### Exercise
Every line below is to be copied exactly, with the pictures left out.
┄┄┄┄┄┄
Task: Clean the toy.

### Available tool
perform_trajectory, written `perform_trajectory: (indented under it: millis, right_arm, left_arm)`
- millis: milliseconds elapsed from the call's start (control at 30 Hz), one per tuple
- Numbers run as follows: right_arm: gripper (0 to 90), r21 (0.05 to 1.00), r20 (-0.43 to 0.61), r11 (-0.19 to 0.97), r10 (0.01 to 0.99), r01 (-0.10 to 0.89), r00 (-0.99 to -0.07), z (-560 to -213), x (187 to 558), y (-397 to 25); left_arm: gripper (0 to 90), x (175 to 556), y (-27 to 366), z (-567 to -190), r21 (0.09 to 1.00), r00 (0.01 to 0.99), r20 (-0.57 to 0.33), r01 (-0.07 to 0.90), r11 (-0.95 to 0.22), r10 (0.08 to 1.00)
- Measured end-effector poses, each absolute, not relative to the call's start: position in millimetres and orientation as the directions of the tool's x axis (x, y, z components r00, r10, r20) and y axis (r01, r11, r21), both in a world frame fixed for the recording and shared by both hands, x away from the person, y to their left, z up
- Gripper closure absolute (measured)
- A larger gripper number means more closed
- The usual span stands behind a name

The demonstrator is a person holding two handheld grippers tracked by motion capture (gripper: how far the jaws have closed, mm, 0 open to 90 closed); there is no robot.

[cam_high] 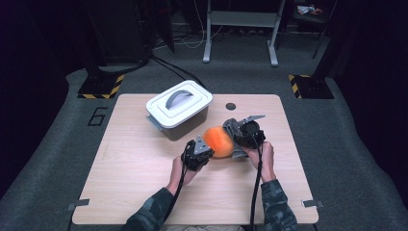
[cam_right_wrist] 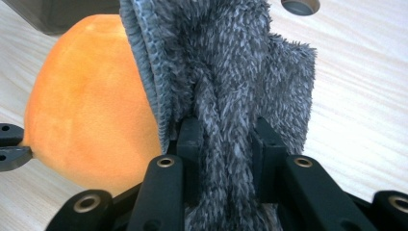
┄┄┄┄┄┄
### Answer to the exercise
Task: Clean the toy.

### Available tool
perform_trajectory, written `perform_trajectory: (indented under it: millis, right_arm, left_arm)`
- millis: milliseconds elapsed from the call's start (control at 30 Hz), one per tuple
- Numbers run as follows: right_arm: gripper (0 to 90), r21 (0.05 to 1.00), r20 (-0.43 to 0.61), r11 (-0.19 to 0.97), r10 (0.01 to 0.99), r01 (-0.10 to 0.89), r00 (-0.99 to -0.07), z (-560 to -213), x (187 to 558), y (-397 to 25); left_arm: gripper (0 to 90), x (175 to 556), y (-27 to 366), z (-567 to -190), r21 (0.09 to 1.00), r00 (0.01 to 0.99), r20 (-0.57 to 0.33), r01 (-0.07 to 0.90), r11 (-0.95 to 0.22), r10 (0.08 to 1.00)
- Measured end-effector poses, each absolute, not relative to the call's start: position in millimetres and orientation as the directions of the tool's x axis (x, y, z components r00, r10, r20) and y axis (r01, r11, r21), both in a world frame fixed for the recording and shared by both hands, x away from the person, y to their left, z up
- Gripper closure absolute (measured)
- A larger gripper number means more closed
- The usual span stands behind a name

The demonstrator is a person holding two handheld grippers tracked by motion capture (gripper: how far the jaws have closed, mm, 0 open to 90 closed); there is no robot.

[cam_high] 
[cam_right_wrist] 

Apart from this answer, nothing more is required.